Write out, word for word, the part of the listing below that opens with the line containing "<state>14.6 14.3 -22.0" and closes with the line containing "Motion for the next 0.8", keeping both of those lines and adding no others.
═════ Given entries
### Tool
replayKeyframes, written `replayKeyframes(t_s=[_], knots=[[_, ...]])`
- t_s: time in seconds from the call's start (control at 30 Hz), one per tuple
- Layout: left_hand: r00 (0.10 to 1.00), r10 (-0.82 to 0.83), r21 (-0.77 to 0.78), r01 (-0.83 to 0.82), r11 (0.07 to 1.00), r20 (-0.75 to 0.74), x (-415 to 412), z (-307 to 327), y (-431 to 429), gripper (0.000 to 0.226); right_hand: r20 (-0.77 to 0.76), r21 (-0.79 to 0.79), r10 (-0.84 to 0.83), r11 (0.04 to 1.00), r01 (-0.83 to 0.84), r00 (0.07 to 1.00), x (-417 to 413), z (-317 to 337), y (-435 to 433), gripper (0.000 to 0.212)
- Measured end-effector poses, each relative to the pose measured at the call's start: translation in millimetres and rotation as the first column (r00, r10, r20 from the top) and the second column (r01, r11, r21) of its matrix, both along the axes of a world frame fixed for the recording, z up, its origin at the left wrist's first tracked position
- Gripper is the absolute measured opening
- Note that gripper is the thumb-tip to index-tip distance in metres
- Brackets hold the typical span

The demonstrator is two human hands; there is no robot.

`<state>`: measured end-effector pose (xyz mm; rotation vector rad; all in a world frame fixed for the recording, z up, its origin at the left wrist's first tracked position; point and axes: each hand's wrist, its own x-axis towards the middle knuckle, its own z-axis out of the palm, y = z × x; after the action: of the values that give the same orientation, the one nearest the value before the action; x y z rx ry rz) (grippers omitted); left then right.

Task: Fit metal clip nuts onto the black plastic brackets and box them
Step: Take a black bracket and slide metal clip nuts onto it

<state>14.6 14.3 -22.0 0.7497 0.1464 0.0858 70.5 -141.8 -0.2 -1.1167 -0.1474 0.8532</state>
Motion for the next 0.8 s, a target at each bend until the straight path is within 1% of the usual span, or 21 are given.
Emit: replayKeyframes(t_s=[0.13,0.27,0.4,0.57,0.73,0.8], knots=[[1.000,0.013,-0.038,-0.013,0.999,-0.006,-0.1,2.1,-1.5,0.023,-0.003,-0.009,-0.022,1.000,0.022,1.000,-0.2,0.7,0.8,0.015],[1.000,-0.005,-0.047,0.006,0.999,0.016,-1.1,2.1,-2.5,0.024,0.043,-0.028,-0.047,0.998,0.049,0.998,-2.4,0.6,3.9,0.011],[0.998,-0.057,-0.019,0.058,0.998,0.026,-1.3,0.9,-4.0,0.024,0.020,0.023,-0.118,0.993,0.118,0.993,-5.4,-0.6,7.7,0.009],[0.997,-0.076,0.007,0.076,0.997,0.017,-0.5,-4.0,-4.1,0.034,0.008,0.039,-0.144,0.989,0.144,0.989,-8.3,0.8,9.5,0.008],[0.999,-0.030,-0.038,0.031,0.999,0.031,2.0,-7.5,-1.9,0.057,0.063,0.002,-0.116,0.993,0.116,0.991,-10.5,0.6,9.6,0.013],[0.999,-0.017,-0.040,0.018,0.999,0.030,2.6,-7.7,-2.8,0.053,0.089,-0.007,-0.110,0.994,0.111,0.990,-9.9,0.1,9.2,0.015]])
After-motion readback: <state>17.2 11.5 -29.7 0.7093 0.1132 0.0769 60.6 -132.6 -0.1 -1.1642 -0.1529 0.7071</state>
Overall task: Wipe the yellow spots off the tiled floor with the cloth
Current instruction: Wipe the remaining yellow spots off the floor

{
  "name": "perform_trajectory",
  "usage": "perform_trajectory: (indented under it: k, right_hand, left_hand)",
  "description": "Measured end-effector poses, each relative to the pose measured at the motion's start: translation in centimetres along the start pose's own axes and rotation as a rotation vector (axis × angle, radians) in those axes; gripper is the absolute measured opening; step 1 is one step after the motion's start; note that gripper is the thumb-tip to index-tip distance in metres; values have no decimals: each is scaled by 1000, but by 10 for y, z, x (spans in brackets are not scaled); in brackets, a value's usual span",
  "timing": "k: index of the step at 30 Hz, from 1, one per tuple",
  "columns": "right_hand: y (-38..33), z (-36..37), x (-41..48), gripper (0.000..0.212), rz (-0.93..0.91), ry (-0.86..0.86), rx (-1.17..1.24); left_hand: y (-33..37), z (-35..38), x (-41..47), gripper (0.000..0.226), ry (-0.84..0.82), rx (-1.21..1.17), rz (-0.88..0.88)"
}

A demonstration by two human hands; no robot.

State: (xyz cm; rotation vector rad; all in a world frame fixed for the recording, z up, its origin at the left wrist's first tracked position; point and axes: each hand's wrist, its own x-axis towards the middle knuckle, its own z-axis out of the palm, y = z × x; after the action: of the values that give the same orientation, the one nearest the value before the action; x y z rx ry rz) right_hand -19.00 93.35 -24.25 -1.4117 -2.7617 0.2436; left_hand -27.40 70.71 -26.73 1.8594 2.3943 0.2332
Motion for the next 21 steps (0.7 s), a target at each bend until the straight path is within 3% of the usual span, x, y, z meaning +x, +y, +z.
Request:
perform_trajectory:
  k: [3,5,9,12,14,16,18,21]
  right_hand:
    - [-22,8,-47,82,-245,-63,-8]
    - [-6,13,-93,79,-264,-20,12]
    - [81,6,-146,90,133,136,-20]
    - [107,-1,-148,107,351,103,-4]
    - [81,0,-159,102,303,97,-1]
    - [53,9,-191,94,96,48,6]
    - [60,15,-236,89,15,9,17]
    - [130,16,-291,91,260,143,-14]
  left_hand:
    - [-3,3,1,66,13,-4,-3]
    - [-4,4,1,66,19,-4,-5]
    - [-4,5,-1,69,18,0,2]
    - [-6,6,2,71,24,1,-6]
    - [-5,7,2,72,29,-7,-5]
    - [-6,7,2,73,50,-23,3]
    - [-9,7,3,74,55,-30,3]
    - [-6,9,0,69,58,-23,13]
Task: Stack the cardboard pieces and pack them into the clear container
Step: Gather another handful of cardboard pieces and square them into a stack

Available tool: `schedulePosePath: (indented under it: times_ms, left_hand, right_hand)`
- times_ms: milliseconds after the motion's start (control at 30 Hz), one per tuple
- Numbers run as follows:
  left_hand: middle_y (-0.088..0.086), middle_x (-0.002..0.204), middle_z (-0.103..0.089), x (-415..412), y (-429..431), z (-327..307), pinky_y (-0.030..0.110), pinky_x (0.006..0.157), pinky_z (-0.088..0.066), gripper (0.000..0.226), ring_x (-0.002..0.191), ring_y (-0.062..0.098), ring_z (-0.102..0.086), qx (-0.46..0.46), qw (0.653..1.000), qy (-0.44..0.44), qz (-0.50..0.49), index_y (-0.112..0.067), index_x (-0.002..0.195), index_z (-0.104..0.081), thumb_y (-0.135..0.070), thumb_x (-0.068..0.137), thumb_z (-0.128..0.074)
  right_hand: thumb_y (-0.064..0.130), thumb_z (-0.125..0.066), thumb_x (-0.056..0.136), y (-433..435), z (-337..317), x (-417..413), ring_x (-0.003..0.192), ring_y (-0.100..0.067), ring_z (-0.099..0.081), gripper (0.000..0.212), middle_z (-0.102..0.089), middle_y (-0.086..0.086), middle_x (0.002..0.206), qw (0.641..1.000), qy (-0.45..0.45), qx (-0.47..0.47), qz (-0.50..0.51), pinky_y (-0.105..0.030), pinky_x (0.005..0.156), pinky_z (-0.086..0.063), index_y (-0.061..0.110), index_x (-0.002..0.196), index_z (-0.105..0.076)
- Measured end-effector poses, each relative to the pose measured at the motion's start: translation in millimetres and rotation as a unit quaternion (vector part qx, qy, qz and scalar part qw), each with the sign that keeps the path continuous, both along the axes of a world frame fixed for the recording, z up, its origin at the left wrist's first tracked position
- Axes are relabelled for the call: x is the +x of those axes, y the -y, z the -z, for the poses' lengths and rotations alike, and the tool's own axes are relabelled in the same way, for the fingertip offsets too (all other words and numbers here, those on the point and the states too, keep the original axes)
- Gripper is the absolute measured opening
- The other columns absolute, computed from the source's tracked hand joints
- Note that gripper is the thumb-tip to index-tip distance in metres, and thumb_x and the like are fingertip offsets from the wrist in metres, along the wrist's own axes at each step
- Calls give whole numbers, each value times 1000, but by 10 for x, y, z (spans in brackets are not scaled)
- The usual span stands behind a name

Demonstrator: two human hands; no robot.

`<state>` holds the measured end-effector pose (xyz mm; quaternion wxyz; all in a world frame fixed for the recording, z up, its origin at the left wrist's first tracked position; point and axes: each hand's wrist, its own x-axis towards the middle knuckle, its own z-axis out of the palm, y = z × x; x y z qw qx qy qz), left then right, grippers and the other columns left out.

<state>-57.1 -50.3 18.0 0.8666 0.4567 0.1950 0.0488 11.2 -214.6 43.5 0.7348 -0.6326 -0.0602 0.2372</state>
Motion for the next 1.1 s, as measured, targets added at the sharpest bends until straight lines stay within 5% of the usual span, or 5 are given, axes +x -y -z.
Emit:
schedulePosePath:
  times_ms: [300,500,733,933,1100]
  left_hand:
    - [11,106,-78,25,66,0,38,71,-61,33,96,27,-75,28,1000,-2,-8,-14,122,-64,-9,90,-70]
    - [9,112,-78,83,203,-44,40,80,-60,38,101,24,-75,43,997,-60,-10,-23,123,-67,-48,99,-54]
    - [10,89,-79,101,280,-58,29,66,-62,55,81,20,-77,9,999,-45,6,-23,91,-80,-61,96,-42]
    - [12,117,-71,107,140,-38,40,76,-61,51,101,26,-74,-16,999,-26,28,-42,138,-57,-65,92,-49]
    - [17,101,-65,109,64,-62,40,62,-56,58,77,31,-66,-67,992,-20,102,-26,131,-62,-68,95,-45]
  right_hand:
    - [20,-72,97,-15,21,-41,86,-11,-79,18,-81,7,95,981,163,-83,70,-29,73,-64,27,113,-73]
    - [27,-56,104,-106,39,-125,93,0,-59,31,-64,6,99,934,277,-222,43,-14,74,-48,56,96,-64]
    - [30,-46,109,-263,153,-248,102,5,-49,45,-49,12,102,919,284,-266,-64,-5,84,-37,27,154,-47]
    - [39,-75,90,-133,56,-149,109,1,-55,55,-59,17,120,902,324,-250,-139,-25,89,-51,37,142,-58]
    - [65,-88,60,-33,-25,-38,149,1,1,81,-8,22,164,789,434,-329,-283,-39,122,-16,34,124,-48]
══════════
> Output for this exercise
<state>14.6 14.3 -22.0 0.7497 0.1464 0.0858 70.5 -141.8 -0.2 -1.1167 -0.1474 0.8532</state>
Motion for the next 0.8 s, a target at each bend until the straight path is within 1% of the usual span, or 21 are given.

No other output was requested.